Viviane continuava a conversar com Emilly, até conseguir acalmar-se antes de entrar em cena; e enfim, chegou o último ato e sua vez de aparecer no palco junto com as mesmas pessoas do seu grupo e outros do elenco. Ela seguiu caminho rumo ao palco, com as pernas quase trêmulas, e tratou logo de sorrir e dançar delicadamente. Como antes, Viviane olhava para os lados das coxias, tentando achar quem a estivesse criticando ou elogiando, porém, era em vão, uma vez que todo o elenco dançava no palco, e a única viva alma que a observava era o Edward — que via, não só Viviane, mas todos, incluindo sua irmã, da mesma forma séria e dura. Sua opção era olhar para o público que tinham rostos praticamente indescritíveis. E por várias vezes engolia seco enquanto movia-se pelo palco com o coro.

Fora isso, estava dançando divinamente bem a coreografia; tanto nesse ato quanto no anterior, sincronizava muito bem os movimentos e seguia o grupo de dançarinos por onde quer que fossem.

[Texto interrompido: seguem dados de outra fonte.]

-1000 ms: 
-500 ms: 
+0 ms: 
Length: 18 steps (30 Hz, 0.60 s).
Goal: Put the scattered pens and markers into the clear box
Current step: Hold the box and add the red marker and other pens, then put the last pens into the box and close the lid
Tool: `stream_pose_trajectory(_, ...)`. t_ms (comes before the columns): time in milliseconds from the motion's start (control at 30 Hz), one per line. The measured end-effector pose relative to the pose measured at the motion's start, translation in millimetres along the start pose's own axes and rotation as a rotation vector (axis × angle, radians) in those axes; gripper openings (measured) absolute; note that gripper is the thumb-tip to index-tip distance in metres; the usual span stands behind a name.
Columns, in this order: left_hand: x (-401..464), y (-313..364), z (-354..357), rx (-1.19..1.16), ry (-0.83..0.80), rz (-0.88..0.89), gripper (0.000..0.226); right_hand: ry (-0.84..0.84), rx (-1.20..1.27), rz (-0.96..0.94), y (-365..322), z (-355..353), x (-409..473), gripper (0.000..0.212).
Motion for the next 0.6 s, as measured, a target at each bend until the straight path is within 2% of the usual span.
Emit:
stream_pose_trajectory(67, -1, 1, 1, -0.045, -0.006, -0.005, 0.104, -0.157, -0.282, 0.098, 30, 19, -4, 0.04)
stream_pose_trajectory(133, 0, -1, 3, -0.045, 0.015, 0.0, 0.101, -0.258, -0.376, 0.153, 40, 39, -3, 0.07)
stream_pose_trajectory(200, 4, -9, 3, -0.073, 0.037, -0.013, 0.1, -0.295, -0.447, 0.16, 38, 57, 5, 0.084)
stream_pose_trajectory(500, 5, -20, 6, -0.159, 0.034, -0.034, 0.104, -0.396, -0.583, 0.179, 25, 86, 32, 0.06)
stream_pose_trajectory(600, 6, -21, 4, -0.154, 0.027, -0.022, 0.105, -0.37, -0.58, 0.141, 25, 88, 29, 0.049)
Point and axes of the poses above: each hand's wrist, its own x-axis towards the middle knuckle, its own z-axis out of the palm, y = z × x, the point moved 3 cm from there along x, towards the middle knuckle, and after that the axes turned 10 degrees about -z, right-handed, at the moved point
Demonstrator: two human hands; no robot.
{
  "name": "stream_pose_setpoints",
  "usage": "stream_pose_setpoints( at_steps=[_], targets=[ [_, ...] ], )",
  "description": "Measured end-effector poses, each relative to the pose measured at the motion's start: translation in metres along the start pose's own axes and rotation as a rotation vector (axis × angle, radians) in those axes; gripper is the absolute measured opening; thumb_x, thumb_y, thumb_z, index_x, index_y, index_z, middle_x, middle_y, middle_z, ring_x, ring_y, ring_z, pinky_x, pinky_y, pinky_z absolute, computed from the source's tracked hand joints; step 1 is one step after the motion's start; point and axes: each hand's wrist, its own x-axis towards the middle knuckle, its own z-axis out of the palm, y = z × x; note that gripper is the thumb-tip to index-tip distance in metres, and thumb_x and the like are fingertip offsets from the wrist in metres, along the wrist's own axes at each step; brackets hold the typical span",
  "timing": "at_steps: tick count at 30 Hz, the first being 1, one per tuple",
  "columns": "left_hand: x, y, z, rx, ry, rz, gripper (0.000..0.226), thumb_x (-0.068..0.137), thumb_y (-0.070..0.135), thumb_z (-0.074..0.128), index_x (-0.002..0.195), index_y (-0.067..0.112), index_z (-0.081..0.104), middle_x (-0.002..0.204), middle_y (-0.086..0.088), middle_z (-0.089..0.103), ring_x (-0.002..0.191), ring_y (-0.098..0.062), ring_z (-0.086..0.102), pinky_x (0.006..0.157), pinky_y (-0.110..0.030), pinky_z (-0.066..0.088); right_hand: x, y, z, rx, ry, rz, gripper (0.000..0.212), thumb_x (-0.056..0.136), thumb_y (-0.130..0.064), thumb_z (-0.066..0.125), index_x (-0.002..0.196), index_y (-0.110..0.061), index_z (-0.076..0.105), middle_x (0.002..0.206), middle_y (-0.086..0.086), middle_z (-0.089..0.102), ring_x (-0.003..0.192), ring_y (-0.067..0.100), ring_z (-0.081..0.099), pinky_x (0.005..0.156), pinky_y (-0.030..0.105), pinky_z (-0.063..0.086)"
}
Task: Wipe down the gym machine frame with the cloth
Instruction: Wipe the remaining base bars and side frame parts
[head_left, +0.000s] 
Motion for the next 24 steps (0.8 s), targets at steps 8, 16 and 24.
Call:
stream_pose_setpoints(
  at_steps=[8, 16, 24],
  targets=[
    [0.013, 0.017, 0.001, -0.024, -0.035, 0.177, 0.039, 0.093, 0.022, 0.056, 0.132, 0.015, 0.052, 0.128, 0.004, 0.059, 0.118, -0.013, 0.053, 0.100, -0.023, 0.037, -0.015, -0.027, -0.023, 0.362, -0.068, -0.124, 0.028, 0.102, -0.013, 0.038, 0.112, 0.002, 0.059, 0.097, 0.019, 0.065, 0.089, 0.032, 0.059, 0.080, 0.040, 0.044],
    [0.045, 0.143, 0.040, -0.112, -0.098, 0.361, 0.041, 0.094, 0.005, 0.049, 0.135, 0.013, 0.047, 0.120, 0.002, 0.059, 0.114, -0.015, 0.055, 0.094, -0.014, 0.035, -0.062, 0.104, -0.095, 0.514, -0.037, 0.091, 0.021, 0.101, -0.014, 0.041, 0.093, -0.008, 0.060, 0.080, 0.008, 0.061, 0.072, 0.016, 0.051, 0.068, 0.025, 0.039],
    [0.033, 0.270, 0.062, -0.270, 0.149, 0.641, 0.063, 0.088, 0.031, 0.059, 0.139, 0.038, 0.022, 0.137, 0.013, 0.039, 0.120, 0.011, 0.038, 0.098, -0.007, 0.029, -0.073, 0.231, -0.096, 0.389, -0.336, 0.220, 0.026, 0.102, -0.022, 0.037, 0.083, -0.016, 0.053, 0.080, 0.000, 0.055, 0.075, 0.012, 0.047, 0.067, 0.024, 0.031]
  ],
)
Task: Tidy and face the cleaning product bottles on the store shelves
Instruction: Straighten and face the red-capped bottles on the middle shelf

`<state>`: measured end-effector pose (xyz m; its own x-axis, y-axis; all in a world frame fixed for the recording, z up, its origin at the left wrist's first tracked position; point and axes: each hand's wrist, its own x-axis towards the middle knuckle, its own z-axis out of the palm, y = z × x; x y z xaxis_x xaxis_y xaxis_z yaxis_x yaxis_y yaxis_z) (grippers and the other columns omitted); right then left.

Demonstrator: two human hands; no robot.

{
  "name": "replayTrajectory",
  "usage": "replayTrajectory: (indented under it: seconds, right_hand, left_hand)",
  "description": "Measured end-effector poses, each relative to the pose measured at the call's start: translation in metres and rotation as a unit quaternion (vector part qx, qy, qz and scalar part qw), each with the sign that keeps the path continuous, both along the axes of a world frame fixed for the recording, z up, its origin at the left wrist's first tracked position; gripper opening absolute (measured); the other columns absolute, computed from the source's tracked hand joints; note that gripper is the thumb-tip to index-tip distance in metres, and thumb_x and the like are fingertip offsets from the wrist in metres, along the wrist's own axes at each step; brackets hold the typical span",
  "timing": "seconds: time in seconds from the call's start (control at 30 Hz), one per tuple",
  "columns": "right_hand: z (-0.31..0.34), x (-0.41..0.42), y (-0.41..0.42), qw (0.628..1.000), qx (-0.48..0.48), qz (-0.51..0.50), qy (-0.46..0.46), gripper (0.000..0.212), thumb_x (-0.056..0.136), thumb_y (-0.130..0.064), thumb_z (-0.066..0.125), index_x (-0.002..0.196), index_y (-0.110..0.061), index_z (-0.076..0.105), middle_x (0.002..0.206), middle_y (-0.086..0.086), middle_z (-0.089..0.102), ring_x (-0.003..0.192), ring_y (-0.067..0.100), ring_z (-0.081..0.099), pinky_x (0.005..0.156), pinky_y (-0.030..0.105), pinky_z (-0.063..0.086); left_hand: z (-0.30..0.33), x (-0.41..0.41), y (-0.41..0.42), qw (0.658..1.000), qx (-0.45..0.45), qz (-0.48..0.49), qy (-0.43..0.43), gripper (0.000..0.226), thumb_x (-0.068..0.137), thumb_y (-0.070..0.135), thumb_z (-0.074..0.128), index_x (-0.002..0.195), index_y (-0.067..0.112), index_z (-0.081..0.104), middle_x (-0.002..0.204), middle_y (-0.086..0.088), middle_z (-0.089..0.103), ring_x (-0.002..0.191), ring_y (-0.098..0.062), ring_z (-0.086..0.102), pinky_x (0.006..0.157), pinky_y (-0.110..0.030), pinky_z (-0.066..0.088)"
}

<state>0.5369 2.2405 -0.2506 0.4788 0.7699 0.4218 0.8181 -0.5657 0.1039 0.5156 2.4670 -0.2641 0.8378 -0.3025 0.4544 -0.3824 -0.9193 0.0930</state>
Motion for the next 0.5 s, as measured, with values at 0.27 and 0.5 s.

E por fim, a peça acabou, e todos foram bem aplaudidos, o que aliviou o nervosismo de Viviane, só que não o fez sumir por completo; estava pensando no que os bailarinos mais experientes iriam dizer. Ela deixou os pensamentos de lado e fez uma reverência, agradecendo ao público com um sorriso antes das cortinas fecharem.

— Até que um dia acabou. — Viviane vira para Emilly, suspirando aliviada. — Juro pra você: mais um minuto e eu corria daqui!

— Ah! Quanto drama! — Emilly sorriu, virando os olhos. — Aposto que se deixasse ficaria mais alguns anos ali. Mas já te aconselho a se preparar. Daqui a pouco vamos ter outra apresentação, seguida de outras.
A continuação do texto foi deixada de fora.